Ofengand J, Bakin A
Department of Biochemistry and Molecular Biology, University of Miami School of Medicine, FL 33101, USA.
J Mol Biol. 1997 Feb 21;266(2):246-68. doi: 10.1006/jmbi.1996.0737.
The pseudouridine (psi) residues present in the high molecular mass RNA from the large ribosomal subunit (LSU) have been sequenced from representative species of the eukaryotes, prokaryotes and archaebacteria, and from mitochondrial and chloroplast organelles. Ribosomes from Bacillus subtilis, Halobacter halobium, Drosphilia melanogaster, Mus musculus, Homo sapiens, mitochondria of M. musculus, H. sapiens and Trypanosoma brucei, and Zea mays chloroplasts were examined, resulting in the exact localization of 190 psi residues. The number of psi residues per RNA varied from one in the mitochondrial RNAs to 57 in the cytoplasmic LSU RNA of D. melanogaster and M. musculus. Despite this, all of the psi residues were found in three domains, II, IV and V. All three are at or have been linked to the peptidyl transferase center according to the literature. Comparison of the sites for psi among the species examined revealed four conserved or semi-conserved segments. One is the region 1911 to 1917, which contains three psi or modified psi in almost all species examined. This site is also juxtaposed to the decoding site of the 30 S subunit in the 70 S ribosome and has been implicated in the fidelity of codon recognition. Three additional sites were at the peptidyl transferase center itself. The juxtaposition of the conserved sites for psi with the two important functions of the ribosome, codon recognition and peptide bond formation, implies an important role for psi in ribosome function. We report some new putative modified nucleosides in LSU RNAs as detected by reverse transcription, correct a segment of the sequence of Z. mays chloroplasts and D. melanogaster LSU RNA, correlate the secondary structural context for all known psi residues in ribosomal RNA, and compare the sites for psi with those known for methylated nucleosides in H. sapiens.

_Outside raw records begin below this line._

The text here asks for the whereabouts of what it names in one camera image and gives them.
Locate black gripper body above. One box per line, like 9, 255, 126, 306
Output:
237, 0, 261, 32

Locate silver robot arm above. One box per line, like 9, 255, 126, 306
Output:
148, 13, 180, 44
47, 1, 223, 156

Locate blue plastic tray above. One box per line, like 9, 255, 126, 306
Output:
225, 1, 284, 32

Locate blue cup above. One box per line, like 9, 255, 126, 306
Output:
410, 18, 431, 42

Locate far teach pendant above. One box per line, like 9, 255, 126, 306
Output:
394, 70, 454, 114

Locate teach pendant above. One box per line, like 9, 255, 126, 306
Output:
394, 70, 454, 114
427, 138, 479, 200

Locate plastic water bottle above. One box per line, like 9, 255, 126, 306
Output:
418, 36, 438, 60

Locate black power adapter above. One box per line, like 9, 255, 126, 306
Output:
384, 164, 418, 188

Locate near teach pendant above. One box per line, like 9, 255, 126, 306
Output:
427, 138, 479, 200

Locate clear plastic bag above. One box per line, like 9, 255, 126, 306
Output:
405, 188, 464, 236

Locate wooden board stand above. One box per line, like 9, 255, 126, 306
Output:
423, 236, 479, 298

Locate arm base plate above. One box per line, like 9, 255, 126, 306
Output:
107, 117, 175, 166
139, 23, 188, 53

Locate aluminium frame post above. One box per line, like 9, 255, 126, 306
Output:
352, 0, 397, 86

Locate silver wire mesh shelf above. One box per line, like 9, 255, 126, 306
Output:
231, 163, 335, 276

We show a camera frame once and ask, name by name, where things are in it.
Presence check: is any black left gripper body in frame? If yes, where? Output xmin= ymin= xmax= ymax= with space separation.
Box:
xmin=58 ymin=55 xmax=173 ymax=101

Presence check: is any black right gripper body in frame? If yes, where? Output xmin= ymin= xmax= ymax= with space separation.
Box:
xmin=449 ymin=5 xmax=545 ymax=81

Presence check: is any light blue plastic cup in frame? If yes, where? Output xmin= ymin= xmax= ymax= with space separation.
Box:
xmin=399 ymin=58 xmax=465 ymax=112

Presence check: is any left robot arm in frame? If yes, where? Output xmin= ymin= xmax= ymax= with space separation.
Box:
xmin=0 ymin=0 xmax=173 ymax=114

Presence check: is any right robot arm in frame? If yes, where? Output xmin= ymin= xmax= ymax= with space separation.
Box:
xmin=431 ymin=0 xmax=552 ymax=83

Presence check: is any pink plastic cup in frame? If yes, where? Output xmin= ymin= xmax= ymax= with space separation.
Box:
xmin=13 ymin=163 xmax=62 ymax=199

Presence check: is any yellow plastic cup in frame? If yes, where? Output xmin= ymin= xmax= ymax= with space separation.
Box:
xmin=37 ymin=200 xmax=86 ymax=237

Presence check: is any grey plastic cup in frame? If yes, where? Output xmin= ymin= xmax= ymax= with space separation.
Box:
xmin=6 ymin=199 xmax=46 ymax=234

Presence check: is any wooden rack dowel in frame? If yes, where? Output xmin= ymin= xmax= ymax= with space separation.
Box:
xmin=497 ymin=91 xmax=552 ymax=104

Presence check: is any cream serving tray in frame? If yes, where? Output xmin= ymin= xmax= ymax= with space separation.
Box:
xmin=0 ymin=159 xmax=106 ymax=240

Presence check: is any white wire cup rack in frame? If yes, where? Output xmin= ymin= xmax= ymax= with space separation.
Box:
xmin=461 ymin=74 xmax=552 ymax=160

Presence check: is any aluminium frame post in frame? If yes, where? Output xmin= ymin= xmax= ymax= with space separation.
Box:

已对来自真核生物、原核生物和古细菌的代表性物种以及线粒体和叶绿体细胞器的大核糖体亚基(LSU)高分子量RNA中的假尿苷(ψ)残基进行了测序。研究了来自枯草芽孢杆菌、嗜盐盐杆菌、黑腹果蝇、小家鼠、智人、小家鼠线粒体、智人和布氏锥虫的核糖体,以及玉米叶绿体,确定了190个ψ残基的确切位置。每个RNA中ψ残基的数量从线粒体RNA中的1个到黑腹果蝇和小家鼠细胞质LSU RNA中的57个不等。尽管如此,所有的ψ残基都位于三个结构域,即结构域II、IV和V中。根据文献,这三个结构域都位于肽基转移酶中心或与之相连。在所研究的物种中,ψ位点的比较揭示了四个保守或半保守片段。其中一个是1911至1917区域,几乎在所研究的所有物种中都含有三个ψ或修饰的ψ。该位点也与70S核糖体中30S亚基的解码位点相邻,并且与密码子识别的保真度有关。另外三个位点位于肽基转移酶中心本身。ψ的保守位点与核糖体的两个重要功能,即密码子识别和肽键形成并列,这意味着ψ在核糖体功能中起重要作用。我们报告了通过逆转录检测到的LSU RNA中一些新的推定修饰核苷,校正了玉米叶绿体和黑腹果蝇LSU RNA的一段序列,关联了核糖体RNA中所有已知ψ残基的二级结构背景,并将ψ位点与智人中甲基化核苷的已知位点进行了比较。